____ Input records
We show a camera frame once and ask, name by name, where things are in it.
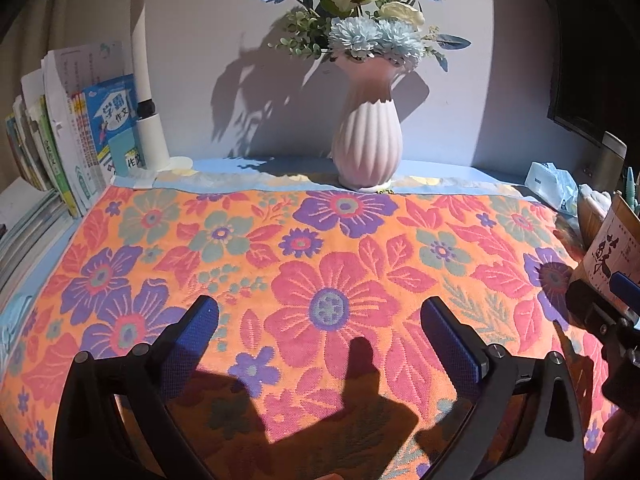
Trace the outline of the brown paper pen holder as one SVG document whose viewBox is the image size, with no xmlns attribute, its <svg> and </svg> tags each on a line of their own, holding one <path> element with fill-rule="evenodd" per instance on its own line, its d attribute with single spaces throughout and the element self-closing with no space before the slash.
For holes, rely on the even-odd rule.
<svg viewBox="0 0 640 480">
<path fill-rule="evenodd" d="M 626 304 L 611 292 L 610 281 L 615 272 L 622 272 L 639 283 L 639 230 L 639 218 L 616 192 L 600 230 L 570 280 L 584 281 L 617 310 L 626 310 Z"/>
</svg>

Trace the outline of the blue tissue pack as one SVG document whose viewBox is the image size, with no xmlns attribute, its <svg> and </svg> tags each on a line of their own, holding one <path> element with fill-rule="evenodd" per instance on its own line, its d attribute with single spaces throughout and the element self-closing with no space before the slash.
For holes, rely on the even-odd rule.
<svg viewBox="0 0 640 480">
<path fill-rule="evenodd" d="M 578 185 L 567 170 L 553 162 L 532 162 L 525 186 L 554 210 L 577 216 Z"/>
</svg>

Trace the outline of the floral orange table mat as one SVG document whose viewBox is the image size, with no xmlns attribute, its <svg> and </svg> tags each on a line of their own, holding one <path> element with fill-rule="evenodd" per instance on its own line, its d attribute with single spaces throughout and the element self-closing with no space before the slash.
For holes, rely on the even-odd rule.
<svg viewBox="0 0 640 480">
<path fill-rule="evenodd" d="M 70 362 L 149 344 L 202 295 L 219 325 L 169 405 L 221 479 L 416 479 L 465 408 L 420 324 L 437 296 L 516 356 L 559 351 L 585 446 L 612 405 L 547 207 L 511 196 L 110 188 L 56 259 L 10 359 L 1 416 L 50 474 Z"/>
</svg>

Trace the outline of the stack of flat books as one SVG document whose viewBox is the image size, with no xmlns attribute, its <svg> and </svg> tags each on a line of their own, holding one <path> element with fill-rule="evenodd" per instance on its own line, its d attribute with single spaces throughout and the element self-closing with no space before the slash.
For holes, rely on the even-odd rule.
<svg viewBox="0 0 640 480">
<path fill-rule="evenodd" d="M 1 193 L 1 310 L 73 221 L 55 190 L 17 178 Z"/>
</svg>

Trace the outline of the black monitor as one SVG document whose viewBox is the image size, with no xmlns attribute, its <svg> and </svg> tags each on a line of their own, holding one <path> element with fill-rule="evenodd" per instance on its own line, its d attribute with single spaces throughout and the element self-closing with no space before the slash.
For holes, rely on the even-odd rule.
<svg viewBox="0 0 640 480">
<path fill-rule="evenodd" d="M 552 0 L 556 43 L 548 116 L 601 143 L 639 145 L 639 0 Z"/>
</svg>

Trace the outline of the white desk lamp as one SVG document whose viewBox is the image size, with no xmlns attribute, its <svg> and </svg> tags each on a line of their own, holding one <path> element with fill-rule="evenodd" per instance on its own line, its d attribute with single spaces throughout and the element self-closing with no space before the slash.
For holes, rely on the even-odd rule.
<svg viewBox="0 0 640 480">
<path fill-rule="evenodd" d="M 152 97 L 146 47 L 146 0 L 130 0 L 131 59 L 136 87 L 140 150 L 148 171 L 190 170 L 193 160 L 170 156 L 160 113 Z"/>
</svg>

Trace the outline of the row of upright books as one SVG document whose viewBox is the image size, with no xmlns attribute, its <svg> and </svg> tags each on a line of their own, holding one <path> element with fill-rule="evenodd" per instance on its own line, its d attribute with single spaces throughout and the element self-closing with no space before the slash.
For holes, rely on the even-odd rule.
<svg viewBox="0 0 640 480">
<path fill-rule="evenodd" d="M 82 92 L 124 68 L 122 44 L 103 41 L 51 50 L 21 78 L 28 124 L 37 128 L 44 164 L 75 217 L 89 212 L 105 188 Z"/>
</svg>

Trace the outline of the blue cover study book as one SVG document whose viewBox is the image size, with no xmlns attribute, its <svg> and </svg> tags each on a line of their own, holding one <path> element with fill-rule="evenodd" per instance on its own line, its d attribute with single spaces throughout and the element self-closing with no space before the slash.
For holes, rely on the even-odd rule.
<svg viewBox="0 0 640 480">
<path fill-rule="evenodd" d="M 110 183 L 142 166 L 137 135 L 137 93 L 134 76 L 102 81 L 80 92 L 102 176 Z"/>
</svg>

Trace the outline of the pink ribbed vase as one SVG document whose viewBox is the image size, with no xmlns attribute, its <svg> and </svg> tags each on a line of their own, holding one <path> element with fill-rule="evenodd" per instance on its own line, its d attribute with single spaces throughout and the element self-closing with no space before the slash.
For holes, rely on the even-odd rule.
<svg viewBox="0 0 640 480">
<path fill-rule="evenodd" d="M 331 156 L 338 180 L 351 190 L 379 188 L 393 177 L 402 155 L 402 132 L 392 98 L 399 68 L 386 58 L 336 59 L 349 80 Z"/>
</svg>

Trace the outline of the blue and white artificial flowers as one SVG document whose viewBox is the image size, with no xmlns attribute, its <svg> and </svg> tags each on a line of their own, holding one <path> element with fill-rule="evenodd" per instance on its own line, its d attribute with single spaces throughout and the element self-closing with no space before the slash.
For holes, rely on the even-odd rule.
<svg viewBox="0 0 640 480">
<path fill-rule="evenodd" d="M 410 72 L 430 56 L 448 70 L 446 53 L 471 45 L 469 39 L 428 26 L 419 0 L 292 1 L 294 8 L 284 16 L 284 36 L 271 47 L 298 58 L 335 62 L 342 56 L 357 63 L 384 58 Z"/>
</svg>

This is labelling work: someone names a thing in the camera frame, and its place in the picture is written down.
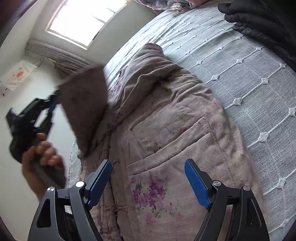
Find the left hand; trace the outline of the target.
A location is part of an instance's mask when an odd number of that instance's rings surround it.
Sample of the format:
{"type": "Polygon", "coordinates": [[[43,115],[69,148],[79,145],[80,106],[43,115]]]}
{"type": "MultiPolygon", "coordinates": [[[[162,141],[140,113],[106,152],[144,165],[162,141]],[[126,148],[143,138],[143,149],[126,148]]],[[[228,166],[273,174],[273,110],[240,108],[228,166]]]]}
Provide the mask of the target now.
{"type": "Polygon", "coordinates": [[[45,133],[38,133],[38,143],[22,155],[22,174],[38,201],[41,201],[50,186],[64,188],[65,166],[45,133]]]}

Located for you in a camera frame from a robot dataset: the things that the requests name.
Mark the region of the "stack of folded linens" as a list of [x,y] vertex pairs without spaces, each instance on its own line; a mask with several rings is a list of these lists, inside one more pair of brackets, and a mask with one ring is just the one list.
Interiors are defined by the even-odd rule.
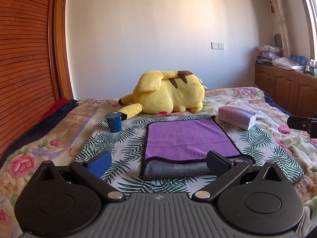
________
▶ _What you need to do_: Every record above should reappear exactly, with the pictures gone.

▶ _Problem solution_:
We show a camera frame once and ask, name by name, where things are in it.
Trace the outline of the brown paper pen holder as one SVG document whose viewBox is the image size, with no xmlns attribute, its <svg> and </svg> tags each on a line of their own, holding one <path> element with fill-rule="evenodd" per instance on its own line, its d attribute with single spaces throughout and the element self-closing with no space before the slash.
For holes, rely on the even-odd rule.
<svg viewBox="0 0 640 480">
<path fill-rule="evenodd" d="M 626 304 L 611 292 L 610 281 L 615 272 L 622 272 L 639 283 L 639 230 L 639 218 L 616 192 L 600 230 L 570 280 L 584 281 L 617 310 L 626 310 Z"/>
</svg>

Trace the outline of the blue tissue pack as one SVG document whose viewBox is the image size, with no xmlns attribute, its <svg> and </svg> tags each on a line of their own, holding one <path> element with fill-rule="evenodd" per instance on its own line, its d attribute with single spaces throughout and the element self-closing with no space before the slash.
For holes, rely on the even-odd rule.
<svg viewBox="0 0 640 480">
<path fill-rule="evenodd" d="M 578 185 L 567 170 L 553 162 L 532 162 L 525 186 L 554 210 L 577 216 Z"/>
</svg>

Trace the outline of the floral orange table mat as one SVG document whose viewBox is the image size, with no xmlns attribute, its <svg> and </svg> tags each on a line of their own, holding one <path> element with fill-rule="evenodd" per instance on its own line, its d attribute with single spaces throughout and the element self-closing with no space before the slash.
For holes, rely on the even-odd rule.
<svg viewBox="0 0 640 480">
<path fill-rule="evenodd" d="M 70 362 L 149 344 L 202 295 L 219 325 L 169 405 L 221 479 L 416 479 L 465 408 L 420 324 L 437 296 L 516 356 L 559 351 L 585 446 L 612 405 L 547 207 L 511 196 L 110 188 L 56 259 L 10 359 L 1 416 L 50 474 Z"/>
</svg>

Trace the outline of the stack of flat books as one SVG document whose viewBox is the image size, with no xmlns attribute, its <svg> and </svg> tags each on a line of their own, holding one <path> element with fill-rule="evenodd" per instance on its own line, its d attribute with single spaces throughout and the element self-closing with no space before the slash.
For holes, rely on the even-odd rule.
<svg viewBox="0 0 640 480">
<path fill-rule="evenodd" d="M 1 193 L 1 310 L 73 221 L 55 190 L 17 178 Z"/>
</svg>

Trace the outline of the black monitor as one SVG document whose viewBox is the image size, with no xmlns attribute, its <svg> and </svg> tags each on a line of their own, holding one <path> element with fill-rule="evenodd" per instance on its own line, its d attribute with single spaces throughout and the element self-closing with no space before the slash.
For holes, rely on the even-odd rule.
<svg viewBox="0 0 640 480">
<path fill-rule="evenodd" d="M 552 0 L 556 43 L 548 116 L 601 143 L 639 145 L 639 0 Z"/>
</svg>

Trace the outline of the white desk lamp as one SVG document whose viewBox is the image size, with no xmlns attribute, its <svg> and </svg> tags each on a line of their own, holding one <path> element with fill-rule="evenodd" per instance on its own line, its d attribute with single spaces throughout and the element self-closing with no space before the slash.
For holes, rely on the even-odd rule.
<svg viewBox="0 0 640 480">
<path fill-rule="evenodd" d="M 152 97 L 146 47 L 146 0 L 130 0 L 131 59 L 136 87 L 140 150 L 148 171 L 190 170 L 193 160 L 170 156 L 160 113 Z"/>
</svg>

Trace the outline of the row of upright books as one SVG document whose viewBox is the image size, with no xmlns attribute, its <svg> and </svg> tags each on a line of their own, holding one <path> element with fill-rule="evenodd" per instance on its own line, its d attribute with single spaces throughout and the element self-closing with no space before the slash.
For holes, rely on the even-odd rule.
<svg viewBox="0 0 640 480">
<path fill-rule="evenodd" d="M 82 92 L 124 68 L 122 44 L 103 41 L 51 50 L 21 78 L 28 124 L 37 128 L 44 164 L 75 217 L 89 212 L 105 188 Z"/>
</svg>

Trace the outline of the blue cover study book as one SVG document whose viewBox is the image size, with no xmlns attribute, its <svg> and </svg> tags each on a line of their own, holding one <path> element with fill-rule="evenodd" per instance on its own line, its d attribute with single spaces throughout and the element self-closing with no space before the slash.
For holes, rely on the even-odd rule.
<svg viewBox="0 0 640 480">
<path fill-rule="evenodd" d="M 110 183 L 142 166 L 137 135 L 137 93 L 134 76 L 102 81 L 80 92 L 102 176 Z"/>
</svg>

Trace the outline of the pink ribbed vase as one SVG document whose viewBox is the image size, with no xmlns attribute, its <svg> and </svg> tags each on a line of their own, holding one <path> element with fill-rule="evenodd" per instance on its own line, its d attribute with single spaces throughout and the element self-closing with no space before the slash.
For holes, rely on the even-odd rule.
<svg viewBox="0 0 640 480">
<path fill-rule="evenodd" d="M 331 156 L 338 180 L 351 190 L 379 188 L 393 177 L 402 155 L 402 132 L 392 98 L 399 68 L 386 58 L 336 59 L 349 80 Z"/>
</svg>

Trace the outline of the blue and white artificial flowers as one SVG document whose viewBox is the image size, with no xmlns attribute, its <svg> and </svg> tags each on a line of their own, holding one <path> element with fill-rule="evenodd" per instance on its own line, its d attribute with single spaces throughout and the element self-closing with no space before the slash.
For holes, rely on the even-odd rule.
<svg viewBox="0 0 640 480">
<path fill-rule="evenodd" d="M 410 72 L 430 56 L 448 70 L 446 53 L 471 45 L 469 39 L 428 26 L 419 0 L 292 1 L 294 8 L 284 16 L 284 36 L 271 47 L 298 58 L 335 62 L 342 56 L 357 63 L 384 58 Z"/>
</svg>

This is labelling work: someone names a thing in the camera frame, and its place in the picture is written down.
Find the left hand; trace the outline of the target.
A location is part of an instance's mask when an odd number of that instance's rings surround it.
Sample of the format:
{"type": "Polygon", "coordinates": [[[43,115],[69,148],[79,145],[80,106],[43,115]]]}
{"type": "MultiPolygon", "coordinates": [[[[162,141],[140,113],[106,152],[144,165],[162,141]],[[126,148],[143,138],[143,149],[126,148]]],[[[228,166],[273,174],[273,110],[240,108],[228,166]]]]}
Provide the mask of the target now.
{"type": "Polygon", "coordinates": [[[45,133],[38,133],[38,143],[22,155],[22,174],[38,201],[41,201],[50,186],[64,188],[65,166],[45,133]]]}

Located for you in a camera frame from a robot dataset: the things that the requests name.
Mark the region of the "stack of folded linens" as a list of [x,y] vertex pairs without spaces, each instance on its own line; a mask with several rings is a list of these lists, inside one more pair of brackets, and a mask with one ring is just the one list.
Interiors are defined by the even-odd rule.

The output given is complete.